白濑眉毛一挑,理不直气也壮,“我们去做什么关你什么事?”
雾夕一副被气得说不出话来的样子,好半晌才憋出一句,“你们这样是会惹麻烦的,说不定还会有危险!”
白濑看着她一副混不吝的模样,“你担心啊?”
雾夕不说话,他又带着些安抚意味说:“反正都是些不义之财,我们羊的威名在这一带很响亮,也没人敢拿我们如何。”
雾夕道:“一次两次没事,一直这样下去肯定会出事的,你缺钱用的话可以去打工啊,反正你有力气人又机灵,总会有店愿意雇你的!”
羊作为互助会,会给成员提供安全的据点和基本衣食,但大把难打的时光和随着年纪渐长的需求总得有个出口,因此稍大些的孩子找个工打也是常有的事。
“打工?”白濑像是听到了什么好笑的事一样哈哈大笑起来。
雾夕气道:“你就要一直这样下去吗,都不会想想以后吗?”
他脸上露出被刺痛的不快,恶狠狠地说:“你才是,好好想想以后吧!”
说完他就径直走了,被留在原地的其他男孩尴尬地说了几句打圆场的话,也跟在他后面溜走了。
一直揪着雾夕胳膊的柚杏见他们走远了,才小声道:“你还是别管白濑了,他不会听话的。”
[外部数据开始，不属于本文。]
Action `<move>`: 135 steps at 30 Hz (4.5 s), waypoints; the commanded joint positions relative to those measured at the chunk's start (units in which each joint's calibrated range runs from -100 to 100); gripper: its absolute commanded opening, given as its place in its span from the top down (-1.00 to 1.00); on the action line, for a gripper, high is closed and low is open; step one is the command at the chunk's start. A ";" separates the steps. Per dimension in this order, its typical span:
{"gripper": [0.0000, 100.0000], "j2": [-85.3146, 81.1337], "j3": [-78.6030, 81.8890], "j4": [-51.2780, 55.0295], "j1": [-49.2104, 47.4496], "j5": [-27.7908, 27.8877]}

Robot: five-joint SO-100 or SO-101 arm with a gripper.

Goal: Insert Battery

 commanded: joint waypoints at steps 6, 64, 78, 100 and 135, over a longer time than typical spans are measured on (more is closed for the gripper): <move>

谁要管他?不过是因为刺激他得到的情感回馈既快又便利,不薅白不薅而已。
反正就算严辞拒绝白濑也都会自我感觉良好地认为她就应该、也的确喜欢他。
雾夕这样想着,面上做出勉强的样子笑了笑:“我知道的,你不用担心。”
不知不觉,她已经在羊待了有两三个月了。
感谢凭一已之力撑起一片天的中原中也。在这个有些畸形但单纯的环境里,特意被挑出来标记的三个各具代表情的样例里,白濑这个典型的坏孩子是最早被抵消借贷给出盈余的。
这个各方面都不成熟的男生,唯独给予的情感反馈相当慷慨,几乎每遇到一次就给出一笔‘盈余’,雾夕都快爱上刺激他的游戏了。
而被温柔对待,有求必应的柚杏则要更晚些,但很稳定,不过这女孩骨子里缺乏安全感,表现在外,总会有意无意地把雾夕和别人隔开,不希望任何人同她比自己更亲近。
这借贷的感情果然很真,就算没‘变质’,这喜爱终究也带着浓郁的个人色彩,就算是好的,也总带着种种不足与缺憾。
出乎意料之外,他们三个中最难搞的是中原中也。
直到上周末,雾夕才从他那里得到盈余,可她对他是最上心不过的,不管是时间还是心思都在他身上花得最多。
中原中也不是冷心冷肺的孩子,相反他心思纯粹,情感炽烈,你待他三分好,他就会想还你七分,之所以会像出现现在这样的结果,雾夕也只能认为他心里潜藏着比一般孩子更深的黑暗。
她想起之前同他谈天时聊起他身世的情景,他很在乎自己那一片空白、无法追溯来源的过往,被她看见的迷茫与动摇,也许只是冰山一角。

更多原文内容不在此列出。